**Required action**
Within the records, find every line that includes the word "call" and copy it.

Recorded data

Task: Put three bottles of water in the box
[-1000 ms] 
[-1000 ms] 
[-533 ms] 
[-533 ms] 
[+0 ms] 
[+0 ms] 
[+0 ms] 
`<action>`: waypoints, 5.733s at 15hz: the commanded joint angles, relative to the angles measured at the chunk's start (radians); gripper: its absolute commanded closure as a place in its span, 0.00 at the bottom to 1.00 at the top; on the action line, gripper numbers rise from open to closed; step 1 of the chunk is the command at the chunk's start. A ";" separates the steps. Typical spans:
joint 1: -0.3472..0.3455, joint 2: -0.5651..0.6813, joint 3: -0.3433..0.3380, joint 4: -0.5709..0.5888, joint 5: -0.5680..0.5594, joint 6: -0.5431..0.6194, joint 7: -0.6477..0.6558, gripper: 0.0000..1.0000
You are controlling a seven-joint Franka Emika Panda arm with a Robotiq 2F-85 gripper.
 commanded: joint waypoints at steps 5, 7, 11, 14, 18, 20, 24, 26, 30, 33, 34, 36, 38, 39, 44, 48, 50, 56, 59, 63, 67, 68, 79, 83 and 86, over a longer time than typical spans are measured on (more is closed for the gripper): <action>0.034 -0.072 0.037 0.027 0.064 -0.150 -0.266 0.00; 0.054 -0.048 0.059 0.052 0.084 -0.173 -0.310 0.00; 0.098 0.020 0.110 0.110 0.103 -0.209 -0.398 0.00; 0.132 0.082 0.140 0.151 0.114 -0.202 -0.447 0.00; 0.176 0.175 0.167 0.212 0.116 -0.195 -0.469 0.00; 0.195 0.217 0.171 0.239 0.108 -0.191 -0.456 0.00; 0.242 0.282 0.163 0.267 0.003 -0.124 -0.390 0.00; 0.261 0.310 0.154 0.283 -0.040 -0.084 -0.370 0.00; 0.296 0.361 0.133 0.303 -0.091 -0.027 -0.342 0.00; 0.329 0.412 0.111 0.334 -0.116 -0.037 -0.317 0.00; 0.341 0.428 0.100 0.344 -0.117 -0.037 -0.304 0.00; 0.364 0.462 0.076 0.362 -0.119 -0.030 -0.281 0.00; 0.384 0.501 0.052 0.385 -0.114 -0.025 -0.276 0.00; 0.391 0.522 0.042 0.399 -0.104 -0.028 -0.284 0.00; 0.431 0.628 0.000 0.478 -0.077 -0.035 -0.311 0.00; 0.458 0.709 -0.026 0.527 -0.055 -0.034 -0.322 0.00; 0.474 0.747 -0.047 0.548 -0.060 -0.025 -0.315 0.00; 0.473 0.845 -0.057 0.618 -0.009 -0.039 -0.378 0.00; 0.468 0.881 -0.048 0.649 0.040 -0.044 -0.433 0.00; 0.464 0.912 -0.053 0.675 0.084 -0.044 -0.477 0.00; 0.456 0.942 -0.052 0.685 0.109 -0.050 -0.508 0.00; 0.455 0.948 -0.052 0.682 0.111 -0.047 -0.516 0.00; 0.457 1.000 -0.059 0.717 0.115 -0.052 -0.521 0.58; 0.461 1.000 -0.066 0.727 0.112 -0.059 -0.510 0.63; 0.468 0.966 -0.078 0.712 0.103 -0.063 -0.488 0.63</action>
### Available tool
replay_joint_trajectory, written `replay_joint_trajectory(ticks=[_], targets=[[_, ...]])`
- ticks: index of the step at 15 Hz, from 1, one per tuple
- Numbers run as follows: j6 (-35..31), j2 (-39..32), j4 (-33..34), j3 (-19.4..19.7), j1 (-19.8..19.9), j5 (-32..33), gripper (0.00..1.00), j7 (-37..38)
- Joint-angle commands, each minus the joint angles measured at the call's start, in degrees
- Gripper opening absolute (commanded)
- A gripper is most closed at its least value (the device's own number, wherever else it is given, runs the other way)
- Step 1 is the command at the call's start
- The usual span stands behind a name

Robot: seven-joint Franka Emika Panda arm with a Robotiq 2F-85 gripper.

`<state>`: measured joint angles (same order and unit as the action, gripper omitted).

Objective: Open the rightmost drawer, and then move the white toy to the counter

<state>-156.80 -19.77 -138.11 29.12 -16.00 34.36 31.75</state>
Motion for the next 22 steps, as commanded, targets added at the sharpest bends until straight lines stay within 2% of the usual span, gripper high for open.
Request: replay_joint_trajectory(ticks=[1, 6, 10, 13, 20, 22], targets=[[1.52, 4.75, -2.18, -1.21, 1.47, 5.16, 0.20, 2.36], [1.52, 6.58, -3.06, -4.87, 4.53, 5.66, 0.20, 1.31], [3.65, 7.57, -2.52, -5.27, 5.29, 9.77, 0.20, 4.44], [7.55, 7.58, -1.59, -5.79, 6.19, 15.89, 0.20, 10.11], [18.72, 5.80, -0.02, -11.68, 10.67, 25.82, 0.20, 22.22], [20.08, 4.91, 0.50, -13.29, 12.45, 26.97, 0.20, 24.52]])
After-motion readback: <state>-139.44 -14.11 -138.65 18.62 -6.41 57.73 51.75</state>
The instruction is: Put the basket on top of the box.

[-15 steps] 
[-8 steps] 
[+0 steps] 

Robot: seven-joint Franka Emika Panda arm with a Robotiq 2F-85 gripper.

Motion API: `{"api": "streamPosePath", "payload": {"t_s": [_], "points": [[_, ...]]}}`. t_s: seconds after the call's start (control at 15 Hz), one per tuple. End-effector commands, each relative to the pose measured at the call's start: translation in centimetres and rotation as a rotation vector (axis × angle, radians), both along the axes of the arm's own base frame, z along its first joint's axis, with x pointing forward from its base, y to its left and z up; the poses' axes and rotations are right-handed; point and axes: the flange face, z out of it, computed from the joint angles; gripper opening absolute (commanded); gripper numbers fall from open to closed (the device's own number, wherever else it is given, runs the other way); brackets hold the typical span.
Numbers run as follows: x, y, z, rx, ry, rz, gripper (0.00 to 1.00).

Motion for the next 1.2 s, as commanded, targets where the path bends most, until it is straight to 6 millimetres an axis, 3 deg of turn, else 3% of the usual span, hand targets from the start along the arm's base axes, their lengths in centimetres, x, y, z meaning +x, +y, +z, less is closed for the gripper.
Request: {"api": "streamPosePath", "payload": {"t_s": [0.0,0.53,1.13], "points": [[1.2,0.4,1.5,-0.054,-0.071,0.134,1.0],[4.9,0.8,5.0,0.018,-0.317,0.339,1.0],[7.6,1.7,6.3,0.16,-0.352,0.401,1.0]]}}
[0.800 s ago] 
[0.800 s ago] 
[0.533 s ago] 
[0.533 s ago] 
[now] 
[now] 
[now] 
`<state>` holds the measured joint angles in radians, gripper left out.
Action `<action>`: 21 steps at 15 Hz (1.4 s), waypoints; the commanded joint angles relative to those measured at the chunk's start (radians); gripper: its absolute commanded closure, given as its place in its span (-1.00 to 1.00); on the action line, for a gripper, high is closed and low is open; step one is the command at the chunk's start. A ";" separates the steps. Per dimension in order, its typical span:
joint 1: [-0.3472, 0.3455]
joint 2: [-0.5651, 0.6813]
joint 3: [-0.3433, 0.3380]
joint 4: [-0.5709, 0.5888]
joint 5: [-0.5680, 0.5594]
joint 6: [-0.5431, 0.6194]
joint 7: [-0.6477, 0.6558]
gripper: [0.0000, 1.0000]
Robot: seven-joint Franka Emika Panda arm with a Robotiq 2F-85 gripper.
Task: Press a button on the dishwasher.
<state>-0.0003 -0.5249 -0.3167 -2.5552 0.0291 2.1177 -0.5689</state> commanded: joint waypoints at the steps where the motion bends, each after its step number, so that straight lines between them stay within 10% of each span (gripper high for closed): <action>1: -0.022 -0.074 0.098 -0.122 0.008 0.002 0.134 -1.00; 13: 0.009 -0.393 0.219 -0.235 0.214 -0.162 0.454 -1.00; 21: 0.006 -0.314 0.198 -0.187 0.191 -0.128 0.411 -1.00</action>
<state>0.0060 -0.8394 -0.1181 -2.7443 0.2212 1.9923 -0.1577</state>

**Solution**
- Joint-angle commands, each minus the joint angles measured at the call's start, in degrees
- Step 1 is the command at the call's start
Motion API: `{"api": "streamPosePath", "payload": {"t_s": [_], "points": [[_, ...]]}}`. t_s: seconds after the call's start (control at 15 Hz), one per tuple. End-effector commands, each relative to the pose measured at the call's start: translation in centimetres and rotation as a rotation vector (axis × angle, radians), both along the axes of the arm's own base frame, z along its first joint's axis, with x pointing forward from its base, y to its left and z up; the poses' axes and rotations are right-handed; point and axes: the flange face, z out of it, computed from the joint angles; gripper opening absolute (commanded); gripper numbers fall from open to closed (the device's own number, wherever else it is given, runs the other way); brackets hold the typical span.

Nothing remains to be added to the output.